Activity => Every line below that carries the word "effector" needs to be copied.

Information provided =>

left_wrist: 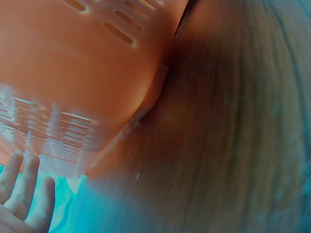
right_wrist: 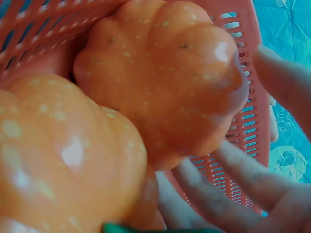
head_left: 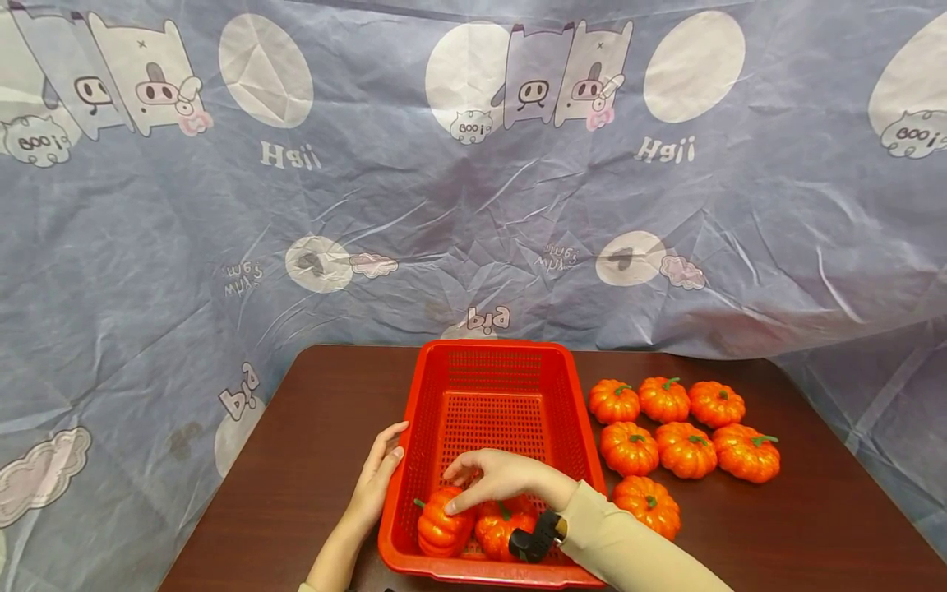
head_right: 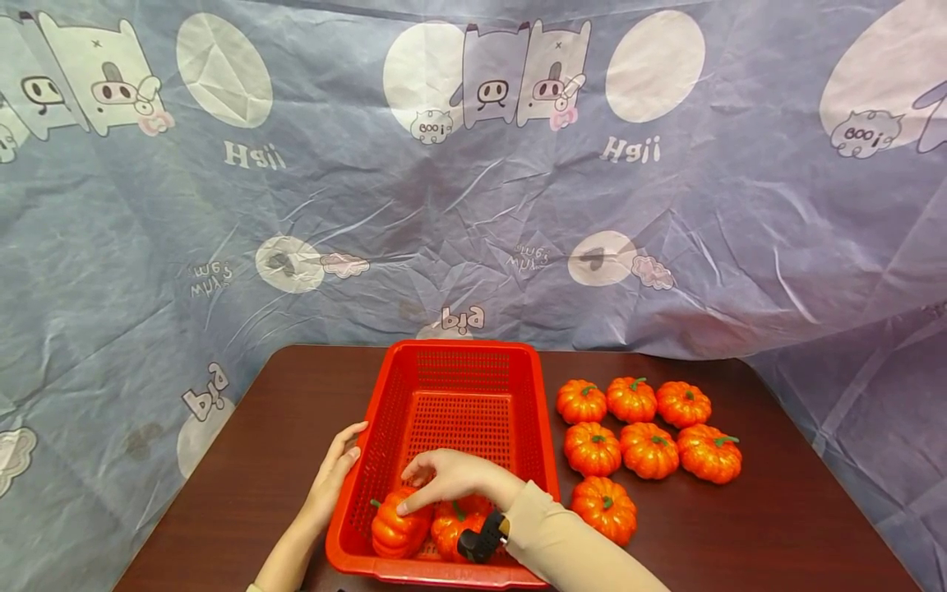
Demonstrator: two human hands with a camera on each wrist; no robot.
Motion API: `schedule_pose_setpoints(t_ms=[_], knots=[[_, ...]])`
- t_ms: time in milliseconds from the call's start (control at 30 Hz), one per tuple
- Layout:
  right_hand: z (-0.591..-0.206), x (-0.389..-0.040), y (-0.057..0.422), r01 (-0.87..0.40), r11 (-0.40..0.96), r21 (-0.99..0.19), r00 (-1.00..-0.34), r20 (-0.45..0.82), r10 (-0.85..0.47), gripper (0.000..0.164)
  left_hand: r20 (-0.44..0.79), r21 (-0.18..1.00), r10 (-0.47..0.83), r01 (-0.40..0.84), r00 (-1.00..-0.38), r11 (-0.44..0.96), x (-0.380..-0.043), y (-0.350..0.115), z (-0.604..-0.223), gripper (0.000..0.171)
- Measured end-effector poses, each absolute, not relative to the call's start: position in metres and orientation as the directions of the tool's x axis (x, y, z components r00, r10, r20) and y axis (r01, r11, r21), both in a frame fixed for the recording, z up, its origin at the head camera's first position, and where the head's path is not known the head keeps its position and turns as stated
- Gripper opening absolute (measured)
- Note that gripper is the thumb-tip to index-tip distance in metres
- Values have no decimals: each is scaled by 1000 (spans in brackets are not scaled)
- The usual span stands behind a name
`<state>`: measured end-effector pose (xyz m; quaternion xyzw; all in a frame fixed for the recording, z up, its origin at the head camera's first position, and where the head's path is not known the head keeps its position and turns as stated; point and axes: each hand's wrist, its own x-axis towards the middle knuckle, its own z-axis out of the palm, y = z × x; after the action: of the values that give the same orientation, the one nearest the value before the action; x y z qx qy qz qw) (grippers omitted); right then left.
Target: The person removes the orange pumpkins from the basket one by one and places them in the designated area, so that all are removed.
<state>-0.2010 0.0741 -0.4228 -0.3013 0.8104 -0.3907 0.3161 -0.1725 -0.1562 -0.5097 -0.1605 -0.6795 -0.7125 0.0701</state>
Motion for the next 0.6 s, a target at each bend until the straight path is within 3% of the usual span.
schedule_pose_setpoints(t_ms=[267,600], knots=[[-424,-200,74,-259,475,-841,-612,-238,-754,29,325,945,126,316,-937,-81,-173,-156,-510,38],[-413,-197,79,-256,437,-862,-634,-191,-749,31,316,948,107,311,-943,-59,-172,-156,-510,38]])
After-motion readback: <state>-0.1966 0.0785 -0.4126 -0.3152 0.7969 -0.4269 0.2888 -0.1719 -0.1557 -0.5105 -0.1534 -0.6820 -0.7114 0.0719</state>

Response to this exercise =>
- Measured end-effector poses, each absolute, not relative to the call's start: position in metres and orientation as the directions of the tool's x axis (x, y, z components r00, r10, r20) and y axis (r01, r11, r21), both in a frame fixed for the recording, z up, its origin at the head camera's first position, and where the head's path is not known the head keeps its position and turns as stated
`<state>`: measured end-effector pose (xyz m; quaternion xyzw; all in a frame fixed for the recording, z up, its origin at the head camera's first position, and where the head's path is not known the head keeps its position and turns as stated; point and axes: each hand's wrist, its own x-axis towards the middle knuckle, its own z-axis out of the palm, y = z × x; after the action: of the values that give the same orientation, the one nearest the value before the action; x y z qx qy qz qw) (grippers omitted); right then left.

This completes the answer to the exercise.